I will come back to this topic later in the article. But my main assertion is that all this has happened outside the political proposals of government bodies and NGOs and is only indirectly manifested in Parliament`s actions. Philippopoulos-Mihalopoulos, Andreas. 2015. Spatial Justice: Body, Legal Landscape, Atmosphere. London: Routledge. Although onerous laws such as prohibition and resistance to betel nuts are usually associated with « pre-modern » forms of government, Valverde reminds us that « the persistence of the logic of harassment . is best seen neither as a resistance nor as a survival of old customs. On the contrary, the management of urban disorder through embodied, experiential and relational categories is a necessary component of contemporary urban governance » (Valverde 2011, p.

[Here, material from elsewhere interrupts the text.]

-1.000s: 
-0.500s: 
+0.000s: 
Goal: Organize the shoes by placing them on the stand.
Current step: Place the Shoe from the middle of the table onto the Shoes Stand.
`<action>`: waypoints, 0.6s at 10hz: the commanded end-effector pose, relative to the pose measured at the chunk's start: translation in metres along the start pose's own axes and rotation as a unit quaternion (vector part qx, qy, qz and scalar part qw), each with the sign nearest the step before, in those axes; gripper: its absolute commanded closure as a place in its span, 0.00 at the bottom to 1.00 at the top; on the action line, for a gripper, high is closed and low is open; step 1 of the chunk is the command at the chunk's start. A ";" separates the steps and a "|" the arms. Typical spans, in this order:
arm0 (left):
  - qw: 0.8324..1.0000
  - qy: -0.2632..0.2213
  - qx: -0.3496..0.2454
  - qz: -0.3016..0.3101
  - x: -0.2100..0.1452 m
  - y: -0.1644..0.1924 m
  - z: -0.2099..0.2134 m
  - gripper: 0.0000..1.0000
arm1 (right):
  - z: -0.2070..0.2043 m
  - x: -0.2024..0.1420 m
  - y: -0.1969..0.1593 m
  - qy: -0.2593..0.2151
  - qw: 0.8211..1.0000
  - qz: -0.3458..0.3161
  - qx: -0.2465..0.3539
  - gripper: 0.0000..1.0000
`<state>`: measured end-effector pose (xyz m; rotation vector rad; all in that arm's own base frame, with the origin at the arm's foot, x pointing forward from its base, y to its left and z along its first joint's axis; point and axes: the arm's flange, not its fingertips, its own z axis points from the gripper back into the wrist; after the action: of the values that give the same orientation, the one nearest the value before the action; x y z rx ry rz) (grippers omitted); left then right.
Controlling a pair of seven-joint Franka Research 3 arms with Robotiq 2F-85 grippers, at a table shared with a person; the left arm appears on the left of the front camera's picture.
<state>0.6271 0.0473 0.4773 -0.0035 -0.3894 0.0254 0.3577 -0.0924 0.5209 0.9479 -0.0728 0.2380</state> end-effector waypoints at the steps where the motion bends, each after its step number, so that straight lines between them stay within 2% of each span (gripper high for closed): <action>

280, emphasis added). In Papua New Guinea, the rural exodus should not even govern the laws of colonial rule and has been characterized almost since its emergence as an antithesis of village life. The villages were presented as a Papua New Guinean social order with an emphasis on order: culturally and linguistically homogeneous, respected by all intergenerational and gender relations, and governed by a quasi-legal regime called « custom » in the country`s constitution and by many ordinary Papua New Guineans. Thus, the disordered city, presented as a modernist antithesis to the pastoral of PNG, has become a space of frightening governmentality. The question then becomes: what is the point of people often having these two roles at the same time? The various possible answers to this question also serve as an answer to Fitzpatrick`s concern about how ordinary Papua New Guineans would find something like a voice of their own in a legal system designed first for white colonizers and later for the Papua New Guinean elites who became the country`s new bourgeoisie. These possible answers also raise interesting questions about the legal landscape of Papua New Guinea`s urban areas and what « jurisdiction » actually means in urban and rural areas of the country. The government asked the Constitutional and Legislative Reform Commission to review the magic laws in 2009. The commission last reviewed the laws in the late 1970s, but made no recommendation for change until the project was completed. The purpose of the new review is « to assess and determine the effectiveness of this Act with respect to existing offences and penalties, as well as the defences and mitigating circumstances available under the Magic Statutes, and to identify enforcement issues. » Of course, torture and/or murder of a person labeled a witch is likely to constitute a criminal offence under the 1974 Penal Code, but it appears that – for various reasons – charges and murders were difficult to prevent and punish under existing laws.